[PROBLEM STATEMENT]
When you repeat the listing below, keep every word exactly and leave out each picture.
__________________________________________________
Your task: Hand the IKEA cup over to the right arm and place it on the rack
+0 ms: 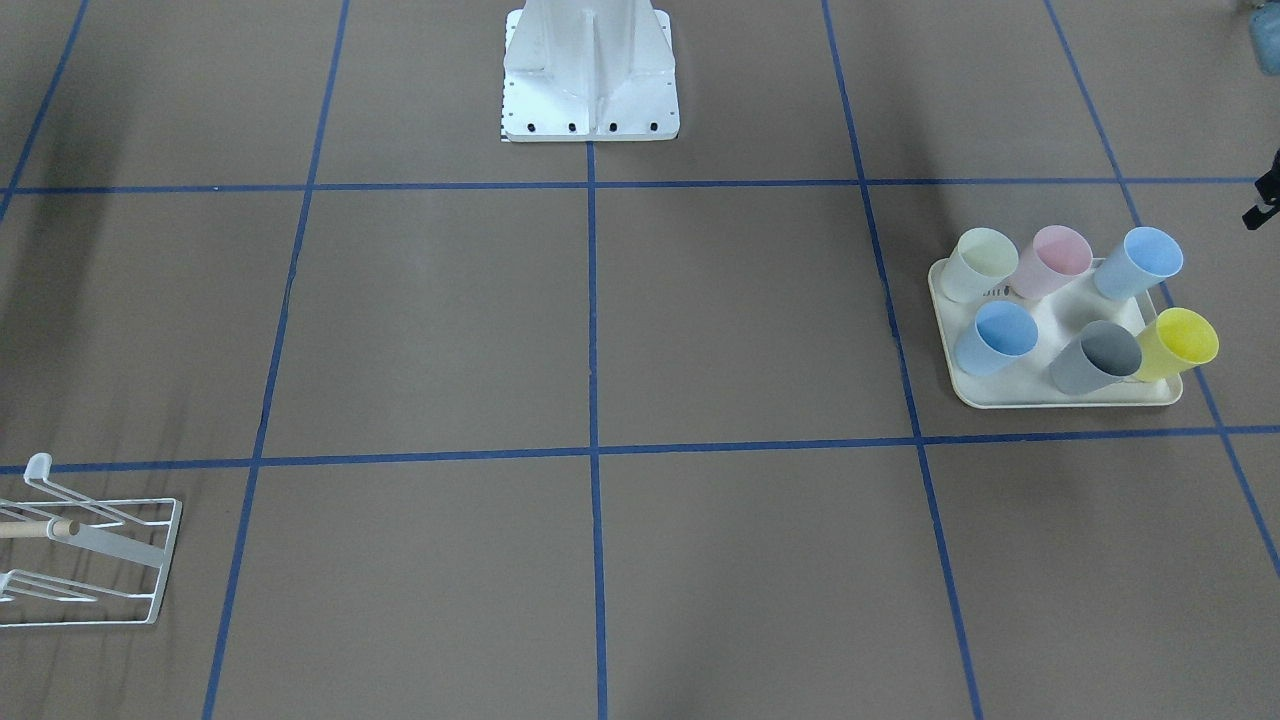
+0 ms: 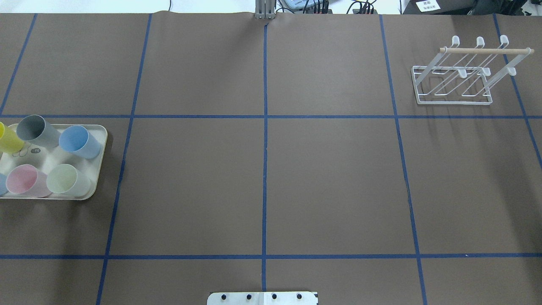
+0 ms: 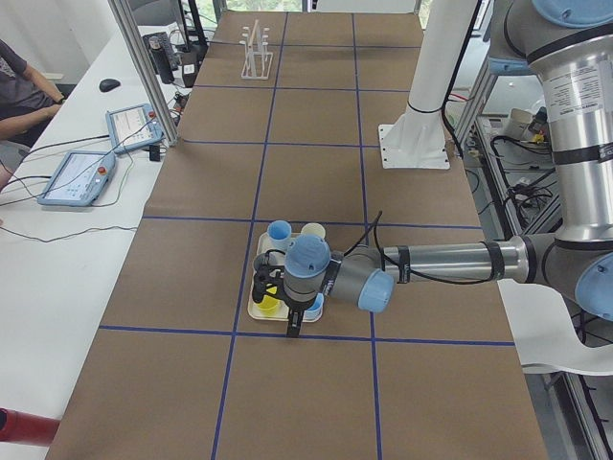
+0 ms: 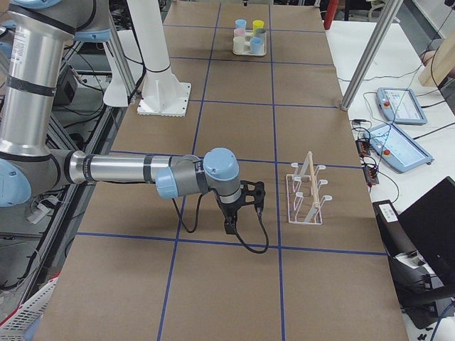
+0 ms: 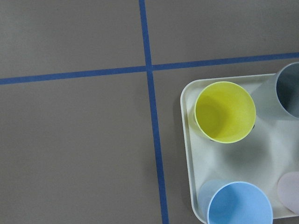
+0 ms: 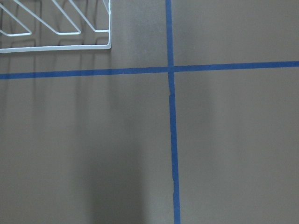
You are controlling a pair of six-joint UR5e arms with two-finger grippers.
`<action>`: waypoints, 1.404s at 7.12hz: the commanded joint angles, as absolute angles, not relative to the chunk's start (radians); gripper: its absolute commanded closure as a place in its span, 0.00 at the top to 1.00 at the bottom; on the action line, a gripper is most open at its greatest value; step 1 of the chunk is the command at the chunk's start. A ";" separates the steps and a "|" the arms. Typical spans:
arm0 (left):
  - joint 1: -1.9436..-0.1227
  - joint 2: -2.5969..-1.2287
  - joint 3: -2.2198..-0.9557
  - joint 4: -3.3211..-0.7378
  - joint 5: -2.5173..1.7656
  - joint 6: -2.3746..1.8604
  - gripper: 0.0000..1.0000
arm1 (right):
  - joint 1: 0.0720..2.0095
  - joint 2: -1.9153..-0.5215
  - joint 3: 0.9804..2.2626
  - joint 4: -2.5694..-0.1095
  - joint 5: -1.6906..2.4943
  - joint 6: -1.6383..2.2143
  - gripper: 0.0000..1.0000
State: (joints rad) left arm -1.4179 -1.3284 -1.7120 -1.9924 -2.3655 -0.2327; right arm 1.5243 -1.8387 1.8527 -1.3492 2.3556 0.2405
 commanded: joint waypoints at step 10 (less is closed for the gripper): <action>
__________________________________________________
[FINISHED TASK]
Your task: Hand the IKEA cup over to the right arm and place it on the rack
+0 ms: 
+0 ms: 
+0 ms: 
+0 ms: 
+0 ms: 
+0 ms: 
You are controlling a pair of six-joint UR5e arms with two-finger grippers.
`<action>`: waypoints, 1.404s at 7.12hz: the commanded joint angles, as absolute angles, not relative to the chunk's start (radians); gripper: its absolute commanded closure as a place in its span, 0.00 at the top to 1.00 at the bottom; on the action line, a gripper is most open at its greatest value; step 1 of the chunk is the command at the chunk's start. A ";" separates the steps and a "|" the arms. Typical spans:
arm0 (left):
  - joint 1: -1.9436..-0.1227
  - joint 2: -2.5969..-1.2287
  - joint 3: -2.2198..-0.9557
  - joint 4: -3.3211..-0.7378
  - joint 5: -2.5173..1.7656
  - joint 6: -2.3746..1.8604
  - gripper: 0.0000..1.0000
arm1 (right):
  - joint 1: 0.0720..2.0095
  - joint 2: -1.9153..-0.5215
  - joint 3: 0.9804..2.2626
  - joint 4: -2.5694..-0.1095
  - joint 5: -1.6906..2.4943
  - joint 6: -1.6383..2.2143
  - gripper: 0.0000..1.0000
State: (joints rad) left arm -1.4179 -1.3284 -1.7120 -1.9924 -2.3655 -0.2327; right arm 1.5243 -1.8387 1.8527 -1.3492 2.3556 0.2405
 commanded: joint waypoints at step 10 (less is closed for the gripper): <action>

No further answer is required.